Online scams

Fake “survey” or “prize” award

When visiting certain websites, a pop-up may appear notifying you of a prize of a new mobile phone or tablet, asking only that you fill out a survey, or pay a small amount for shipping. These are scams and not legitimate offers from Telstra. Note that this scam can also come as an email, or SMS. Telstra recommends using a reputable “ad blocker” for your web browser to minimise the impact of these scams.

Fake Bigpond or Telstra support services

Be wary of websites which claim to offer Bigpond or Telstra support services but are not affiliated with Telstra. There are many such sites out there, such as bigpond[.]numberXXXXralia[.]com or bigpondemailXXXp[.]com, aus-emailsuXXXrt[.]com, and none of them are approved by Telstra. Using these services may cost you considerably and put your personal information and computers at risk.

Fake job recruitment scams

Bogus job recruitment scams in which a job may be promised in exchange for personal details, identity documents, and so on.

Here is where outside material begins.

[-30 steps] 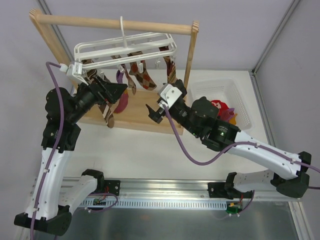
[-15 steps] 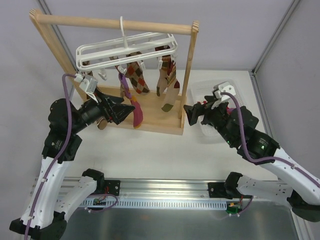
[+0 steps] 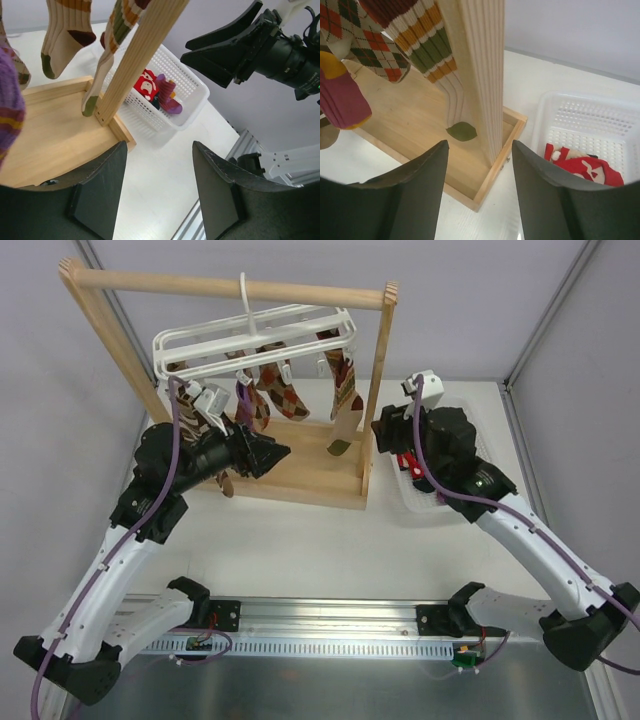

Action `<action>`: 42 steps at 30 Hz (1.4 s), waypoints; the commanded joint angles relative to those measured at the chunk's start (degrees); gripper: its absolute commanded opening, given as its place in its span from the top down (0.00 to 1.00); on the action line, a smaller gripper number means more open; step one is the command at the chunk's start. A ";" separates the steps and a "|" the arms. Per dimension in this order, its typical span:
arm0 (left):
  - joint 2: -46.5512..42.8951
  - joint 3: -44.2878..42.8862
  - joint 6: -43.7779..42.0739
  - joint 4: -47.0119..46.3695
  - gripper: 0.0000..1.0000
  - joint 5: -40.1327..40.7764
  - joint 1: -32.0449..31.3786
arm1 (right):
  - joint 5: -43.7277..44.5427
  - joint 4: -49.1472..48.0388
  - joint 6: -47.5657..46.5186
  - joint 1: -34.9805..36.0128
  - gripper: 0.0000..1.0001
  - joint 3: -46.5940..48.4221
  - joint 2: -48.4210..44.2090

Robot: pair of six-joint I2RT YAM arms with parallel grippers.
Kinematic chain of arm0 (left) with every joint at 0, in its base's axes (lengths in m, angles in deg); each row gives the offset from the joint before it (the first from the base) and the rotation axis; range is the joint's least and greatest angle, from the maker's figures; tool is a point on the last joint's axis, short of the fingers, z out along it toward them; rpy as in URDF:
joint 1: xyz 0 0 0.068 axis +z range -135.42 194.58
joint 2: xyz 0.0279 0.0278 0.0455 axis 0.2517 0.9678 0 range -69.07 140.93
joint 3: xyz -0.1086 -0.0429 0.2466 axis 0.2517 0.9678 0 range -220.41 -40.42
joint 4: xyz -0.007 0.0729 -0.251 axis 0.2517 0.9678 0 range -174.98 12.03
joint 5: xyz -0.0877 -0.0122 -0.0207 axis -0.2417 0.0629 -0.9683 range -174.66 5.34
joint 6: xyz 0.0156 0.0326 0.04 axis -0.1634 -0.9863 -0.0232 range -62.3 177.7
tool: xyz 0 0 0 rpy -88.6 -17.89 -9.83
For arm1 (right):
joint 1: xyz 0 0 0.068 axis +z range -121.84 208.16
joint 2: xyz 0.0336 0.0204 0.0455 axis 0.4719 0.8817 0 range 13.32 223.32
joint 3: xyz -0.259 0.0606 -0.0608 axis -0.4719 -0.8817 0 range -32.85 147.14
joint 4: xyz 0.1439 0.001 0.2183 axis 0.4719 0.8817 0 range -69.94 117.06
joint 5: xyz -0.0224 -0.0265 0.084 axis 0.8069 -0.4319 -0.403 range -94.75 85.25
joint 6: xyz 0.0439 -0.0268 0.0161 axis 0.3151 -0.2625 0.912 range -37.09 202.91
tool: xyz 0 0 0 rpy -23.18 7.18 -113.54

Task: Clip the socks to the hanger
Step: Open the clamp at the hanger.

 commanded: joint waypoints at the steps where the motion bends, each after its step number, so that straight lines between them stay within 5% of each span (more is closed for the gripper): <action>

Many of the bogus recruiters may contact you via SMS, What’sApp or through sites such as freelancer.com. Telstra does not make use of these services for these purposes and any offer of employment made through them is not authentic.

Email scams

“Changes to Legal Agreements”

This email claims Telstra has made changes to legal agreements which apply to the recipient of the email.  The message requests that you visit a website to “agree” to the policy updates.  The email may threaten that if you do not click to “agree” that your account may be limited.  Whilst Telstra may update our policies from time to time, we do not ask that you click on any links to agree to changes.

"SMS OTP CODE"

An email claiming that the last bill was unable to be processed and that a new credit card number needs to be provided. The email may instruct you to “keep the window open”. You may see a “3D Secure” or “Verified by VISA” logo on the scam website. This scam targets your credit card number and tries to trick you into providing it to criminals. Some versions of this scam email may contain a website link that points to the LinkedIn service.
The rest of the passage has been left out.